======== AVAILABLE DATA

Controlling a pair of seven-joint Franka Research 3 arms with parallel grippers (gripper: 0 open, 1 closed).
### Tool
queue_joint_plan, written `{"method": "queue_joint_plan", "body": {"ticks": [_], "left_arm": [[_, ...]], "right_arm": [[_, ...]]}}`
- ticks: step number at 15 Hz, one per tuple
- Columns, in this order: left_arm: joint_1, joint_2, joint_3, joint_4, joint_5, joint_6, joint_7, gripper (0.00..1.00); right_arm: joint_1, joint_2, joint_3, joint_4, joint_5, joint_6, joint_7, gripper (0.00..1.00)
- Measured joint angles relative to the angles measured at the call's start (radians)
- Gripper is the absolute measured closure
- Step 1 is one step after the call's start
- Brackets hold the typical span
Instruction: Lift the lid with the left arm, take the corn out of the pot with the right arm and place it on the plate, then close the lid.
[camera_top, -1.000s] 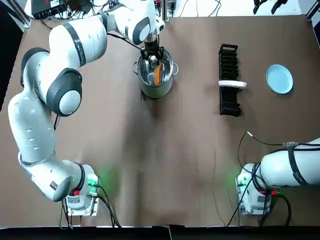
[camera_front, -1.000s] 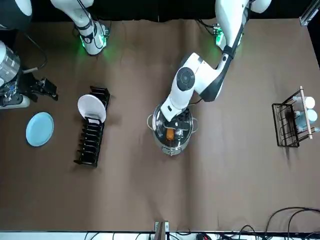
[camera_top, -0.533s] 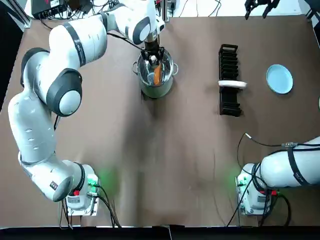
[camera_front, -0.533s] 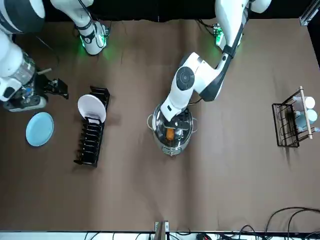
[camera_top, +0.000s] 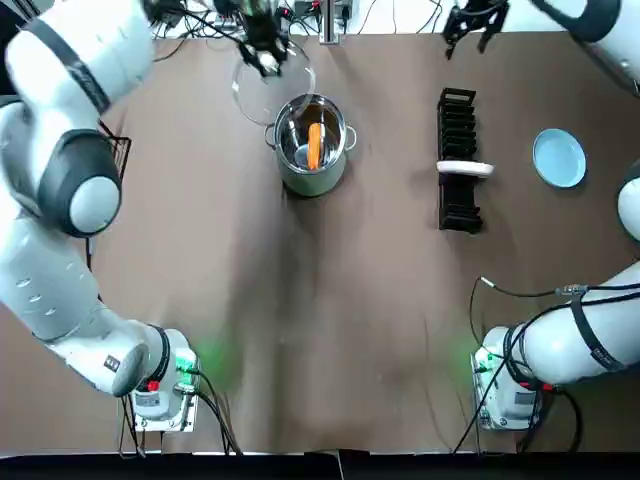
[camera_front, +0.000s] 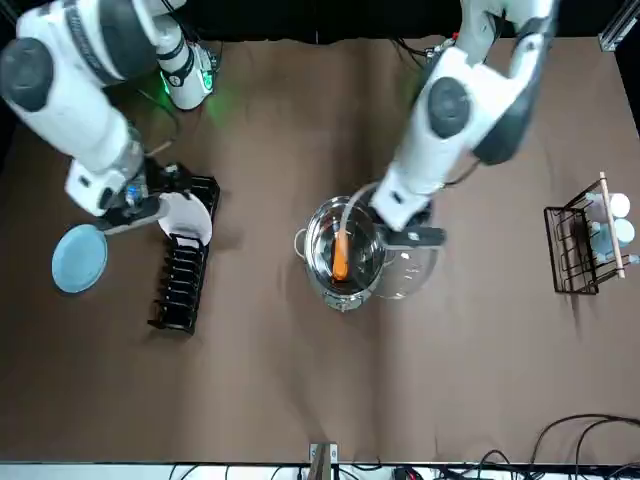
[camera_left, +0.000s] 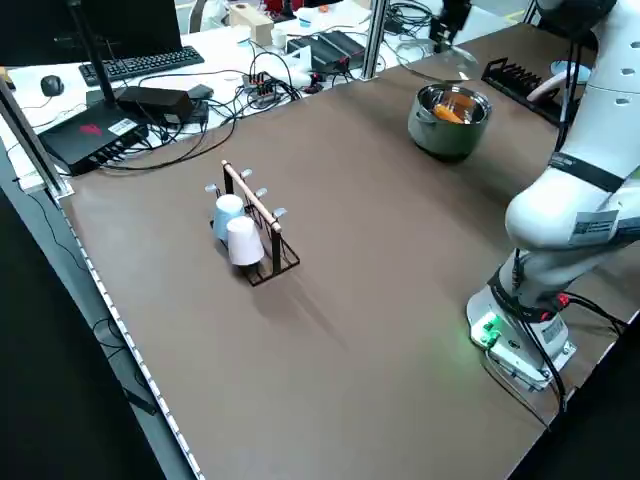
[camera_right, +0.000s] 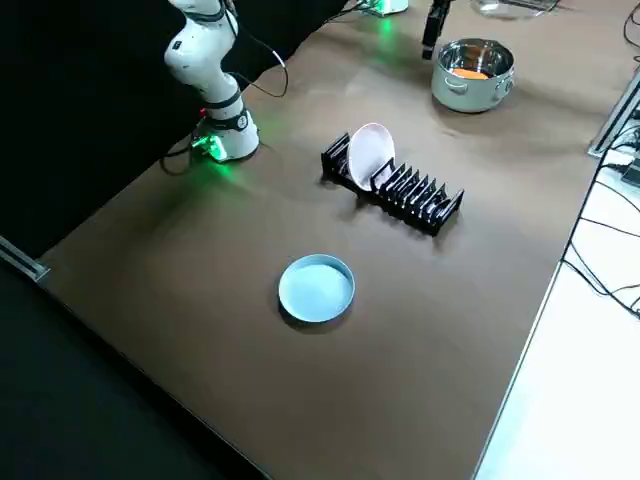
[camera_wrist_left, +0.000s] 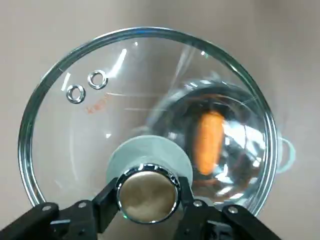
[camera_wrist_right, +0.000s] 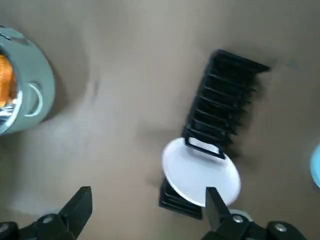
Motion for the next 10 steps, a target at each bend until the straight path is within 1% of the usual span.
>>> {"method": "queue_joint_plan", "body": {"ticks": [1, 3, 5, 7, 9, 10], "left_arm": [[0.068, -0.038, 0.002, -0.003, 0.034, -0.045, 0.085, 0.49], [0.113, -0.050, 0.003, -0.008, 0.051, -0.077, 0.153, 0.49], [0.150, -0.051, 0.002, -0.011, 0.053, -0.094, 0.216, 0.49], [0.191, -0.051, 0.002, -0.011, 0.054, -0.126, 0.279, 0.49], [0.235, -0.052, 0.001, -0.012, 0.054, -0.140, 0.342, 0.49], [0.252, -0.053, 0.001, -0.012, 0.054, -0.141, 0.365, 0.49]], "right_arm": [[0.069, 0.030, 0.003, 0.006, 0.006, 0.035, 0.048, 0.00], [0.173, 0.084, 0.005, 0.036, 0.012, 0.058, 0.156, 0.00], [0.279, 0.175, 0.008, 0.113, 0.013, 0.076, 0.273, 0.00], [0.356, 0.292, 0.008, 0.212, 0.013, 0.112, 0.382, 0.00], [0.411, 0.415, 0.008, 0.301, 0.013, 0.194, 0.479, 0.00], [0.435, 0.465, 0.006, 0.330, 0.012, 0.249, 0.529, 0.00]]}}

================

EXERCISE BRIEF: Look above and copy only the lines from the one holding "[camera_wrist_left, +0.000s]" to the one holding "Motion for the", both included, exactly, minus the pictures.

TASK OUTPUT:
[camera_wrist_left, +0.000s] 
[camera_wrist_right, +0.000s] 
Motion for the next 10 steps, a target at each bend until the straight path is within 1% of the usual span.

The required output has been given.